“From the human point of view, life is but life, its main goal being life itself.
Religious Jewish life, however, is not “just life:” it contains certain goals and missions.
According to this view, living well means fulfilling life’s mission. This mission contains many parts and details, yet its essence is to perfect the body, the soul and the world, in the framework of an ongoing relationship with God.
This mission is to be fulfilled not at a certain age or life-period, but rather in each and every part of life, and in any situation in which one finds oneself.
Indeed, the system of commandments, in its entirety, shows that there is nothing, either in time or place, that does not somehow pertain to worshipping the Almighty and to the aspiration to perfect the soul and elevate the world.
Every nook and cranny in the Jew’s life is surrounded by commandments, and the Jew is obligated to fulfill them at each and every moment.
So long as he does so properly, he fulfills life’s aim. True, everything has its own proper time and age; yet in no time and age is one exempt from God’s worship.
In every age, one has different roles, according to his strength and ability at that specific age and situation; and just as there are special functions for the young adult, so there are other roles that one is bound to fulfill as one progresses along the course of life.
According to Judaism, the course of life – of real life – is not seen as an ascent towards adulthood, and from then on only descent.
Rather, it is an uninterrupted journey “from strength to strength.”
Starting out life as an amorphous, inchoate mass, a utensil that has not yet taken shape, man goes on to acquires a more complete form, which he keeps shaping constantly through much study and good deeds, along with a constant perfection of body and soul, by directing them towards the real aim of life.

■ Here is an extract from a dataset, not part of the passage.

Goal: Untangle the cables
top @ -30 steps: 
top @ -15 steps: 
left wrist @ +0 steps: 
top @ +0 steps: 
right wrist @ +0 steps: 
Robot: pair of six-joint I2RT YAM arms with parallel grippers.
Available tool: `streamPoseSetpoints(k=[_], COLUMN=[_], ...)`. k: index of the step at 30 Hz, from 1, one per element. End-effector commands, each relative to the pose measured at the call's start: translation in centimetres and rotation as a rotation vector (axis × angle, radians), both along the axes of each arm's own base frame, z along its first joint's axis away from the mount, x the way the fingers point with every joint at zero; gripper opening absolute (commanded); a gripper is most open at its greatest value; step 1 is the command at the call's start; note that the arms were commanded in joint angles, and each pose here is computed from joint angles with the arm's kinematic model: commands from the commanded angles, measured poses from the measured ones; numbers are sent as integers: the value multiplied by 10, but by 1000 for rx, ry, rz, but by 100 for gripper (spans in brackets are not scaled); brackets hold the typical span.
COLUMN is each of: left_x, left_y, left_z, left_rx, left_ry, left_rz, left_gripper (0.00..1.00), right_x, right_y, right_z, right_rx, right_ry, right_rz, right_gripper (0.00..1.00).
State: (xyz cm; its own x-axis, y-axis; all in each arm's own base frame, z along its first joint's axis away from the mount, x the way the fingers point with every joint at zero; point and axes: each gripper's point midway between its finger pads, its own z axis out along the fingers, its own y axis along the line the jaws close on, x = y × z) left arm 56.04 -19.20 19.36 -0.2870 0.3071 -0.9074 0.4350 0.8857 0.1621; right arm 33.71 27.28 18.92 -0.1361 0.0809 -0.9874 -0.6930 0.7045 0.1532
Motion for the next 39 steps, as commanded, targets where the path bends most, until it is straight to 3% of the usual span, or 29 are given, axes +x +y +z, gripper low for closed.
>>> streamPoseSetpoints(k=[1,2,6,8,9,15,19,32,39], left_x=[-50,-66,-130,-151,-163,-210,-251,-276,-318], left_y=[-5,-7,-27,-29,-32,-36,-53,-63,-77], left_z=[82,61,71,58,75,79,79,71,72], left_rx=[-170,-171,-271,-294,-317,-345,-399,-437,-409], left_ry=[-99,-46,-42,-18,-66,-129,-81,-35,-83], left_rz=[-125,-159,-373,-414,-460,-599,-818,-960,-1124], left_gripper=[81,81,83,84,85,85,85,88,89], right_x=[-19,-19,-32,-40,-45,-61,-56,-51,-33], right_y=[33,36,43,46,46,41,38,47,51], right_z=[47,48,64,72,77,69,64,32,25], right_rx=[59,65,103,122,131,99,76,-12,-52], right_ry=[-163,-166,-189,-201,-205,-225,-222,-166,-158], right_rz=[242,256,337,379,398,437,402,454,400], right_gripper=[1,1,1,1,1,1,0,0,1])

Seeing life as a whole, all of whose parts are equally important, gives a very different evaluation of life. Once man builds this ability to live the present, to live life as it is, without picturing imaginary ideals, he can live old age just as happily as the young adult, in the peak of his vigor.
For the inevitable physical changes of old age are usually accompanied with parallel spiritual changes, which give man the possibility not to feel these physical changes – emotionally – at all.
Thus, when one puts aside all those imaginary aspirations that cannot be fulfilled, one can draw and enjoy goodness from every point along the path of life, and live life itself.”